Distributed load testing using Google Kubernetes Engine

Last reviewed 2024-08-13 UTC

This document explains how to use Google Kubernetes Engine (GKE) to deploy a distributed load testing framework that uses multiple containers to create traffic for a simple REST-based API. This document load-tests a web application deployed to App Engine that exposes REST-style endpoints to respond to incoming HTTP POST requests.
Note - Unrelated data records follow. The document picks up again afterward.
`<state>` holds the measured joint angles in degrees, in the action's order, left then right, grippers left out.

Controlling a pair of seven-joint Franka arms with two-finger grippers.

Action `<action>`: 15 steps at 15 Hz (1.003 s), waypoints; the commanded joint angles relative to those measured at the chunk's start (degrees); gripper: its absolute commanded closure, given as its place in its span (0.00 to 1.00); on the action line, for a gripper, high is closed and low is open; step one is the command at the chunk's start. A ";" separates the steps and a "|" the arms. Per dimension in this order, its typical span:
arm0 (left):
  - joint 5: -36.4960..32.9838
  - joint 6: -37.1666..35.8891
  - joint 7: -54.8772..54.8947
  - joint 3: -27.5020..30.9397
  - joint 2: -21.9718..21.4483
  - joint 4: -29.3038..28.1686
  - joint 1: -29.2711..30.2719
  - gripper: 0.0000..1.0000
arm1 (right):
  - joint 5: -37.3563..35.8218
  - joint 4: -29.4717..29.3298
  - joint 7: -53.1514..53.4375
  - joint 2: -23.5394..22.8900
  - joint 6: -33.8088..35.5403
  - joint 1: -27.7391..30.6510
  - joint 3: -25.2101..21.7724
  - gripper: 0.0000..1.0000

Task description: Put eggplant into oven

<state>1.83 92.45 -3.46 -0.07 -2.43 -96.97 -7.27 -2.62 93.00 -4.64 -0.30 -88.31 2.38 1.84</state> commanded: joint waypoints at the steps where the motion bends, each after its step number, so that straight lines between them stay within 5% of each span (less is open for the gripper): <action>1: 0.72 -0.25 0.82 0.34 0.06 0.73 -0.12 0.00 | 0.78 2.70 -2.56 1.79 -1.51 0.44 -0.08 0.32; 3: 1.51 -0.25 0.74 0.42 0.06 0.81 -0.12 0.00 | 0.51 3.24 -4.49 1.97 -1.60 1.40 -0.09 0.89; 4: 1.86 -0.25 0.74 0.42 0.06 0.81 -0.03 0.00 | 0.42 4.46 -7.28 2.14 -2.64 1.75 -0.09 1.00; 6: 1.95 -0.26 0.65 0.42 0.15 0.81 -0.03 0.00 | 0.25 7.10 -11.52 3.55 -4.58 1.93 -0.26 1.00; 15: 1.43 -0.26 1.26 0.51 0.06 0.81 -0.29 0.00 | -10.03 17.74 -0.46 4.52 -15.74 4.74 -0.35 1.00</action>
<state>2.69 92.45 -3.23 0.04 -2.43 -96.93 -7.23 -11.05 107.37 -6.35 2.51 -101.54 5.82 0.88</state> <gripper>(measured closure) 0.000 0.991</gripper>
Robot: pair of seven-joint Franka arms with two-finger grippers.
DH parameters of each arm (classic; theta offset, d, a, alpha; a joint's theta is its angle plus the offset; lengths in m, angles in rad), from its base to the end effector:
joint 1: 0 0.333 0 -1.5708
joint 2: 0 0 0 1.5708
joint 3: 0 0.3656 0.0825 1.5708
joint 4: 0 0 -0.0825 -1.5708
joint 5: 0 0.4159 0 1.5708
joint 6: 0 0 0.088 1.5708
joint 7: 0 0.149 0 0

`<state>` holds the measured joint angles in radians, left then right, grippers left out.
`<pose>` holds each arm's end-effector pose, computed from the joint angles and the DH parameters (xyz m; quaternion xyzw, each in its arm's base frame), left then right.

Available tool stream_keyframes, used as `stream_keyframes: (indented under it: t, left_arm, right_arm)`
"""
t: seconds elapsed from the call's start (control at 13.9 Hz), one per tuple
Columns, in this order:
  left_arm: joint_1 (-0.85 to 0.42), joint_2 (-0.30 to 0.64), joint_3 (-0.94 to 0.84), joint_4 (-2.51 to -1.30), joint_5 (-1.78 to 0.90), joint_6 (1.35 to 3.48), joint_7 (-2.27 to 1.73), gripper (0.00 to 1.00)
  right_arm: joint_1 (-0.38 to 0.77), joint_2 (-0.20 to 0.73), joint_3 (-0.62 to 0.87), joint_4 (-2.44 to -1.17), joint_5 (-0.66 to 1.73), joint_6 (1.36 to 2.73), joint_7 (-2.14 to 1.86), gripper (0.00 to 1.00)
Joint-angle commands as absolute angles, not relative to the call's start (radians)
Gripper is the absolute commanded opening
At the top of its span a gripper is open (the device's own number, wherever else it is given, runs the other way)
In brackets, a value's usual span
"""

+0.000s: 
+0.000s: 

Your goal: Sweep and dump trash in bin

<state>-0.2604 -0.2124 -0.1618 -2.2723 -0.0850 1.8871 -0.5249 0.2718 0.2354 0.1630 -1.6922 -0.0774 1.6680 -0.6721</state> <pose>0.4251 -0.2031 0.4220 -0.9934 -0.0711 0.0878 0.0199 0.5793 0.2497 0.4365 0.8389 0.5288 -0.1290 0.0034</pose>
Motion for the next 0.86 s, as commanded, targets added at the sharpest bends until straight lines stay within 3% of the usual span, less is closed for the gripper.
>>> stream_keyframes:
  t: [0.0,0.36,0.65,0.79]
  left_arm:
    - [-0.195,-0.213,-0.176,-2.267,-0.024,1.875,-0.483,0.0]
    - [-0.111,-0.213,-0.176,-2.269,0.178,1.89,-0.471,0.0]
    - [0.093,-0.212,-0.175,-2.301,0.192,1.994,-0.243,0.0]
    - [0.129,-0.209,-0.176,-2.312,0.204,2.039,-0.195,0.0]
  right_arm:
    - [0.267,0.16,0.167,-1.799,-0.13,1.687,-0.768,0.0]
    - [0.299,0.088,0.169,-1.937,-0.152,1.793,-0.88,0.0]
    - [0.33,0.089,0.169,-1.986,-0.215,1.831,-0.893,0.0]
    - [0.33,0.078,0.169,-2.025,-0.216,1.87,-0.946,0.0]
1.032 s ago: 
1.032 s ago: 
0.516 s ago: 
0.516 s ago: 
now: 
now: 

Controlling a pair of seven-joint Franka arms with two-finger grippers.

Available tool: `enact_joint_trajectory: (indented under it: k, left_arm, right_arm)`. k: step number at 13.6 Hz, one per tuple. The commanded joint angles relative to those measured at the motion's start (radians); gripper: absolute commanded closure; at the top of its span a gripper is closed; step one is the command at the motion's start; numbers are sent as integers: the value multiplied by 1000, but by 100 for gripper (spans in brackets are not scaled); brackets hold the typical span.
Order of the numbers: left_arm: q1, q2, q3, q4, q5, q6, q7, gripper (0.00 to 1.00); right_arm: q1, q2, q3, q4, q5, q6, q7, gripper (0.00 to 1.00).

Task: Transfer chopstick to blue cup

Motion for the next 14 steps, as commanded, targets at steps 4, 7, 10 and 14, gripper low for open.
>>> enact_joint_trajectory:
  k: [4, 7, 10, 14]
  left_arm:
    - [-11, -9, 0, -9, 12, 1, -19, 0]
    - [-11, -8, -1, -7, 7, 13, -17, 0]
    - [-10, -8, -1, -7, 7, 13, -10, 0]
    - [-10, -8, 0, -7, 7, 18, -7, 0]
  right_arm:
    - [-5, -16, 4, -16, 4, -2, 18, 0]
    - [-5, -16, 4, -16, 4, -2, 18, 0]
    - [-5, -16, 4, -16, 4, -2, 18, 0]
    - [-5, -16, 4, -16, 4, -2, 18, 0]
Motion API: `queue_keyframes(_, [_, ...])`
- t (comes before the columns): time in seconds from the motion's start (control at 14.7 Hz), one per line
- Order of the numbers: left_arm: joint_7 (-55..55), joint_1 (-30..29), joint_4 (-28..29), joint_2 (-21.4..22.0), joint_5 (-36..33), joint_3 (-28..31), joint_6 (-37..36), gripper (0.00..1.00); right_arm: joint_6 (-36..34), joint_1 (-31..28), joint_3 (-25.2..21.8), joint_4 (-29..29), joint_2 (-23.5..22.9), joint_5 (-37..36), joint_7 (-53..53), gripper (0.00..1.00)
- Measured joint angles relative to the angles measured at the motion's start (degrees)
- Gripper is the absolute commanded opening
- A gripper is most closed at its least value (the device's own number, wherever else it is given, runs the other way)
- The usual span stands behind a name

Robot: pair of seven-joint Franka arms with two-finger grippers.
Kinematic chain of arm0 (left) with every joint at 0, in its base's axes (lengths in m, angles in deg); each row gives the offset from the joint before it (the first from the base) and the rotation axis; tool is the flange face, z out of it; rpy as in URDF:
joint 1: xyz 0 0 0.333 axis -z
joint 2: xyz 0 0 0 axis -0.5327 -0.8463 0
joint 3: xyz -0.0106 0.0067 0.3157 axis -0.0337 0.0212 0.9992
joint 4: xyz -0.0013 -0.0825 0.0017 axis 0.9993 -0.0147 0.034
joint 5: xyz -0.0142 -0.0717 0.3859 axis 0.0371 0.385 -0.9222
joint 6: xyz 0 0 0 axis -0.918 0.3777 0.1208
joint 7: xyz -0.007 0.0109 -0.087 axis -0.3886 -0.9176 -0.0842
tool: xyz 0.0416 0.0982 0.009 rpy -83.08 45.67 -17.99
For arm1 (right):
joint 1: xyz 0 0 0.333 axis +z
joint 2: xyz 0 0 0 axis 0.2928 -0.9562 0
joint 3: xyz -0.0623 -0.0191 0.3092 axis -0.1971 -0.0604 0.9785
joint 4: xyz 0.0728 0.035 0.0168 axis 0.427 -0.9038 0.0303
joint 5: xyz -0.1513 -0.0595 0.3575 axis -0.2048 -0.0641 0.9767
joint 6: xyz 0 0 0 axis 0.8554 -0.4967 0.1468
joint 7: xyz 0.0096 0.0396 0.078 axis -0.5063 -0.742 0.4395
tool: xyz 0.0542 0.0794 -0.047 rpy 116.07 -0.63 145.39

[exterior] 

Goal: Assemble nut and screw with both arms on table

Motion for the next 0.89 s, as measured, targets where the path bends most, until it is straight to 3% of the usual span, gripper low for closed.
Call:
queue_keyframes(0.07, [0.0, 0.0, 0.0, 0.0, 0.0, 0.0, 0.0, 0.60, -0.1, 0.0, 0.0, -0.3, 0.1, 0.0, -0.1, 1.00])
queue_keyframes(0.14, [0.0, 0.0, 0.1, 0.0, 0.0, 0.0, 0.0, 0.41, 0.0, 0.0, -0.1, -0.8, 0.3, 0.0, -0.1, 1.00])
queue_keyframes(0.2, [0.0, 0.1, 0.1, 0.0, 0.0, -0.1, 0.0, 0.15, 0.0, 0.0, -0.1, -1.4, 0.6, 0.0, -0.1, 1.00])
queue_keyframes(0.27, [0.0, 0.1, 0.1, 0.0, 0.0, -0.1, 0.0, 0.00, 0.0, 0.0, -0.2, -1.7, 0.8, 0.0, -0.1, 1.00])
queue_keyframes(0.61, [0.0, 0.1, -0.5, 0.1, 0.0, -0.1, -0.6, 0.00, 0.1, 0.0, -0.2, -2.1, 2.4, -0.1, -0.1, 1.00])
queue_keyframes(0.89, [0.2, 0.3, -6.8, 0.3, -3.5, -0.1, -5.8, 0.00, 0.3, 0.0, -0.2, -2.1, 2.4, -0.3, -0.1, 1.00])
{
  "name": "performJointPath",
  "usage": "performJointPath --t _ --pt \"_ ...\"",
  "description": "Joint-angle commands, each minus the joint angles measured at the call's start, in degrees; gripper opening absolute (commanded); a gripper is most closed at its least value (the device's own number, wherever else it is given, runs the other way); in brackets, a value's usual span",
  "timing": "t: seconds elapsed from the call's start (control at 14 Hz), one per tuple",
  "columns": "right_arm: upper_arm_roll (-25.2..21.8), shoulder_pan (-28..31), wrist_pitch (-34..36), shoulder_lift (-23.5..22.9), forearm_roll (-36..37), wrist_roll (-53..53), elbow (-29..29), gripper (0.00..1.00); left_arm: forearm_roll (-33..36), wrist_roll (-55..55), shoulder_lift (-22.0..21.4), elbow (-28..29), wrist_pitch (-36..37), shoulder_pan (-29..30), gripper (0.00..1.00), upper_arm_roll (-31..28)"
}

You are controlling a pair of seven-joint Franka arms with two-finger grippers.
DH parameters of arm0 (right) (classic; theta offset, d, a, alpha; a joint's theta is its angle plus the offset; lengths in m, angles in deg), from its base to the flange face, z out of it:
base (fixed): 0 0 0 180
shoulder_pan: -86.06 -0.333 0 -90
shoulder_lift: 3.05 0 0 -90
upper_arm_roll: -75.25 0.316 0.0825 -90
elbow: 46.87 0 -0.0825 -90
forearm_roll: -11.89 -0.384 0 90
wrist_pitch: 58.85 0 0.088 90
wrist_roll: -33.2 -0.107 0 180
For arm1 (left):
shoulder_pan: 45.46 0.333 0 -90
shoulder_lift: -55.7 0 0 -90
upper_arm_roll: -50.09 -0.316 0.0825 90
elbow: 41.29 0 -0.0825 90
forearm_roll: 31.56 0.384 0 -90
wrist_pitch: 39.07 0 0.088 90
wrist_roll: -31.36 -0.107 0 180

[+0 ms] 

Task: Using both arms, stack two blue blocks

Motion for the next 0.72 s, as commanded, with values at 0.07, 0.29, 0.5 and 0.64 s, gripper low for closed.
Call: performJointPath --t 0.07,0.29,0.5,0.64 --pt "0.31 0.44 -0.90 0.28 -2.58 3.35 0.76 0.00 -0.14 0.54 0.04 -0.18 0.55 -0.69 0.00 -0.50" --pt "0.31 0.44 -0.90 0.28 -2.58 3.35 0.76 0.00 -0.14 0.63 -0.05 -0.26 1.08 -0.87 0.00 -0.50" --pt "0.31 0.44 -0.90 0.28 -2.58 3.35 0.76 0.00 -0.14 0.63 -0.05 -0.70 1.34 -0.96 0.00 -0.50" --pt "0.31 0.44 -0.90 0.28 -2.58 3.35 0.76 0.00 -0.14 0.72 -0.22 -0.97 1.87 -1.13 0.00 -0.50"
You can use this same pattern to create load testing frameworks for a variety of scenarios and applications, such as messaging systems, data stream management systems, and database systems.

Objectives

Define environment variables to control deployment configuration.
Create a GKE cluster.
Perform load testing.
Optionally scale up the number of users or extend the pattern to other use cases.

Costs

In this document, you use the following billable components of Google Cloud:

App Engine
Artifact Registry
Cloud Build
Cloud Storage
Google Kubernetes Engine

To generate a cost estimate based on your projected usage, use the pricing calculator. New Google Cloud users might be eligible for a free trial.

Before you begin

Sign in to your Google Cloud account. If you're new to Google Cloud, create an account to evaluate how our products perform in real-world scenarios. New customers also get $300 in free credits to run, test, and deploy workloads.

In the Google Cloud console, on the project selector page, select or create a Google Cloud project.

Go to project selector

Make sure that billing is enabled for your Google Cloud project.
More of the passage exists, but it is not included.